■ **Your task**
An exact copy is needed of the lines in the entries below from the line with "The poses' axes" up to and including the line with "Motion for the", and of nothing else. Leave the pictures out.

---

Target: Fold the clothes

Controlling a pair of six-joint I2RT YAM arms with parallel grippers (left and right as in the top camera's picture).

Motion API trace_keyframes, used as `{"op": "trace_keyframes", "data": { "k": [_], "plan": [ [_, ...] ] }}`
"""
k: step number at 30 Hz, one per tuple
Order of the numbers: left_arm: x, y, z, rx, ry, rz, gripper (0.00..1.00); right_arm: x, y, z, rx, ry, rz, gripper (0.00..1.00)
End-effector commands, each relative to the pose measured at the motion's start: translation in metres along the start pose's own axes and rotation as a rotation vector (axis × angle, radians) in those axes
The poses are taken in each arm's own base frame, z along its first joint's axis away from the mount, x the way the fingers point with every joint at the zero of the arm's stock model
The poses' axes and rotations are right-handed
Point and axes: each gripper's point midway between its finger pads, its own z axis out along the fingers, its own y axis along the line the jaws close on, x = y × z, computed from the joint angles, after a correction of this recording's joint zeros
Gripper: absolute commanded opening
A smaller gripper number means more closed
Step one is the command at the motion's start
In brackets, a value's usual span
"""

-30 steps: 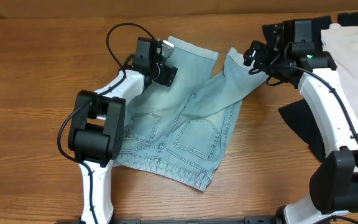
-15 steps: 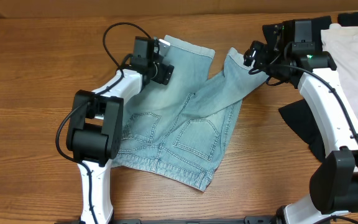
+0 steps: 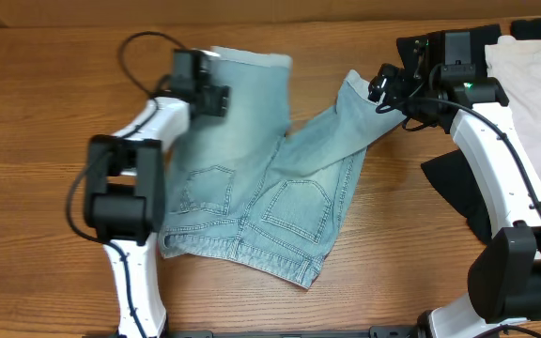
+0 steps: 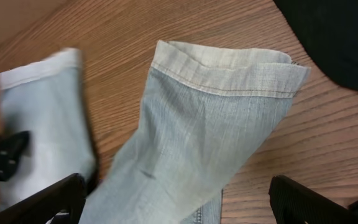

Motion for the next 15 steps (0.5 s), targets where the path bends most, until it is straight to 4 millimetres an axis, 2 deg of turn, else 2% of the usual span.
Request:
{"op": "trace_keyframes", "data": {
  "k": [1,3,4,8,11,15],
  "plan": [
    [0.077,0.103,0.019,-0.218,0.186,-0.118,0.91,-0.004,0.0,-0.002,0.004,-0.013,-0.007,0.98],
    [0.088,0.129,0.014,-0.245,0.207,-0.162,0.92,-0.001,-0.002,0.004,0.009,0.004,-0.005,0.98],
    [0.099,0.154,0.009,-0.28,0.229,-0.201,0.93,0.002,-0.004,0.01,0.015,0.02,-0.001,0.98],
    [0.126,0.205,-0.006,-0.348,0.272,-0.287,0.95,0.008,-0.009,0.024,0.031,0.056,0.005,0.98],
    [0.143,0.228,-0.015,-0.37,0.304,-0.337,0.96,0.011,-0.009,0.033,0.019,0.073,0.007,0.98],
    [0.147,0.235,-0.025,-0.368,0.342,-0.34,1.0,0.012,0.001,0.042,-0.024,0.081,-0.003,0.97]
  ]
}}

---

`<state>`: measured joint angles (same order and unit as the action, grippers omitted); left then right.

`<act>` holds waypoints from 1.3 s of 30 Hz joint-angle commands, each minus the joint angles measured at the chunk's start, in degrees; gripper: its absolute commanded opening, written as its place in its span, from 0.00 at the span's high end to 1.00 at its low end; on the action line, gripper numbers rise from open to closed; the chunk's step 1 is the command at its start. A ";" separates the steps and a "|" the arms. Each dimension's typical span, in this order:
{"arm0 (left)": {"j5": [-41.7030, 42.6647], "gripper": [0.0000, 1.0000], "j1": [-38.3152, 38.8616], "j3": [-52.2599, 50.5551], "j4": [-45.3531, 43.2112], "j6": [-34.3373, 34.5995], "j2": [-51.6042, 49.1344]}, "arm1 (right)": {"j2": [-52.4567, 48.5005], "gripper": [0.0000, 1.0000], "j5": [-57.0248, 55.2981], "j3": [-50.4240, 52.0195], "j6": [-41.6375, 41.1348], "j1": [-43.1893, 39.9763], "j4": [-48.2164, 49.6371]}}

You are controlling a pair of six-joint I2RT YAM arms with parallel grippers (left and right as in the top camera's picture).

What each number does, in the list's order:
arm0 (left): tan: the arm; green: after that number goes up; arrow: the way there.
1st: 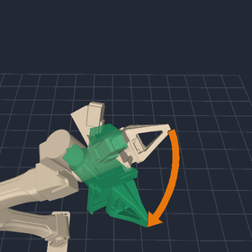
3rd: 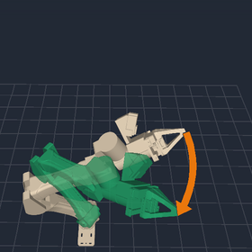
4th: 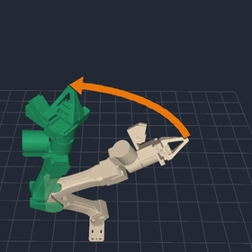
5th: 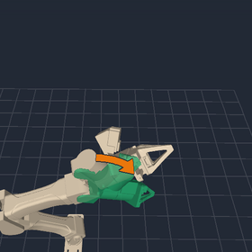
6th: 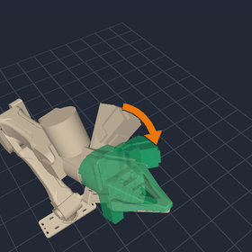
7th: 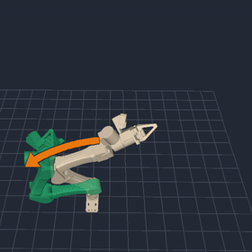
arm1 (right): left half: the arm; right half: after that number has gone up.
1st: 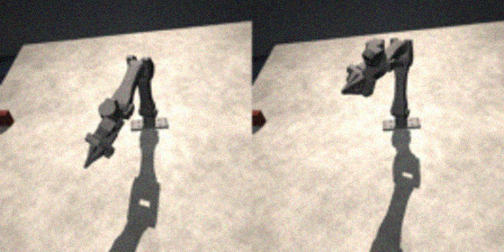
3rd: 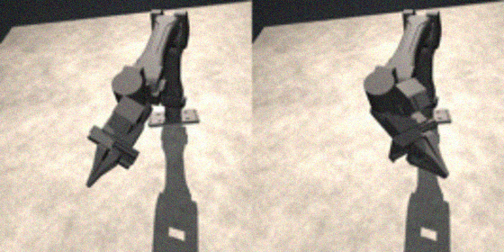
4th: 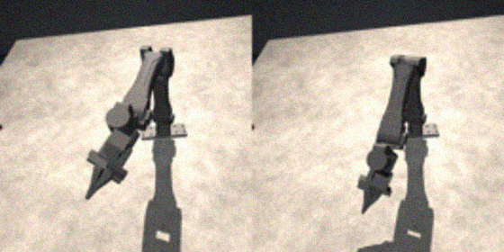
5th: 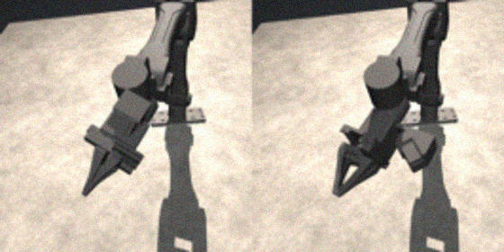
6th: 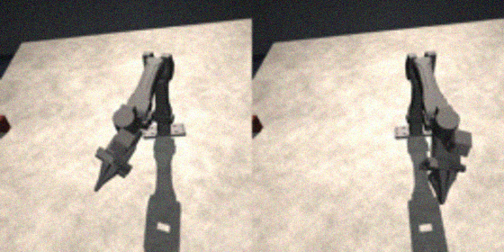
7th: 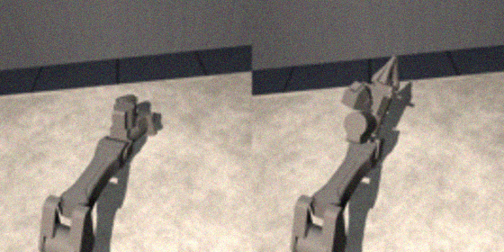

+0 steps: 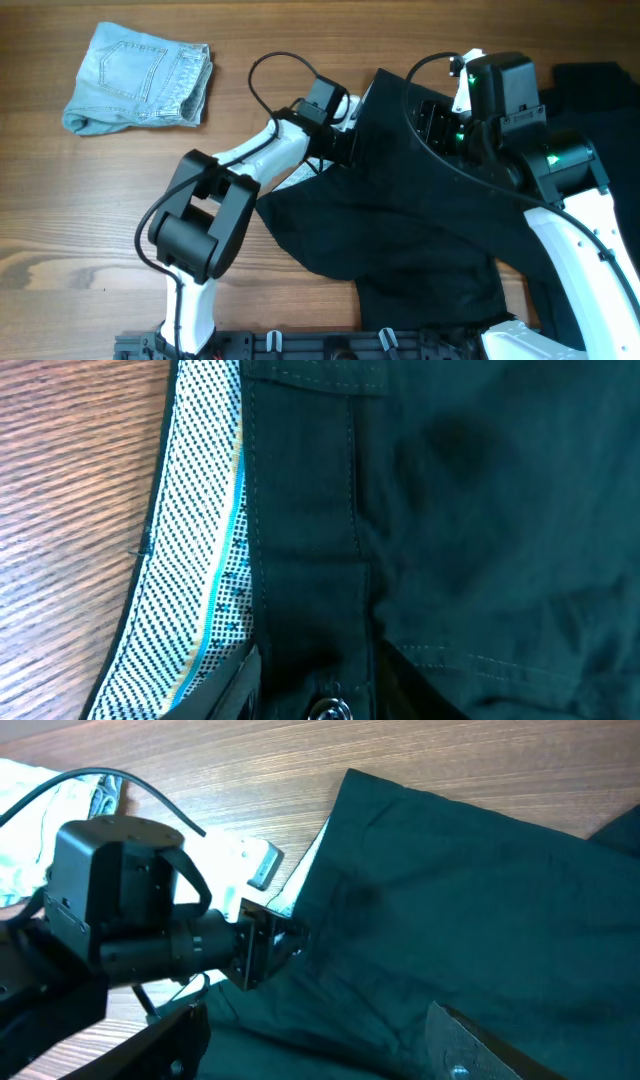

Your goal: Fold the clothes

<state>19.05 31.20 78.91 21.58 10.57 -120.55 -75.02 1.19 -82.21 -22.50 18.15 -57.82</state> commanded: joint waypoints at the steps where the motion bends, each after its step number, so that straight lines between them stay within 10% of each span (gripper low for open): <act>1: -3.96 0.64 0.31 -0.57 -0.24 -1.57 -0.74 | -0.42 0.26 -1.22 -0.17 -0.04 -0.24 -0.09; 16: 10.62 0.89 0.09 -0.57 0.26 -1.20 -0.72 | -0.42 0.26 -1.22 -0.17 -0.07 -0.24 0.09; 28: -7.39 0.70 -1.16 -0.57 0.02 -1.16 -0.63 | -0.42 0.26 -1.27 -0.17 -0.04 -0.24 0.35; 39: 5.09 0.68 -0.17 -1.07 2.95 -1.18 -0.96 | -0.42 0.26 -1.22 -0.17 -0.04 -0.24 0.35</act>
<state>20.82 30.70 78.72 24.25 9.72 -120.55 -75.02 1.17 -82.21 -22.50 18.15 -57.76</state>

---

■ **Response to this task**
The poses' axes and rotations are right-handed
Point and axes: each gripper's point midway between its finger pads, its own z axis out along the fingers, its own y axis along the line the jaws close on, x = y × z, computed from the joint angles, after a correction of this recording's joint zeros
Gripper: absolute commanded opening
A smaller gripper number means more closed
Step one is the command at the motion's start
In brackets, a value's usual span
"""

-30 steps: 
-15 steps: 
+0 steps: 
+0 steps: 

Motion for the next 15 steps (0.5 s), targets where the path bends most, until it is straight to 4 millimetres an axis, 2 deg of turn, else 2% of the usual span.

The required output is now complete.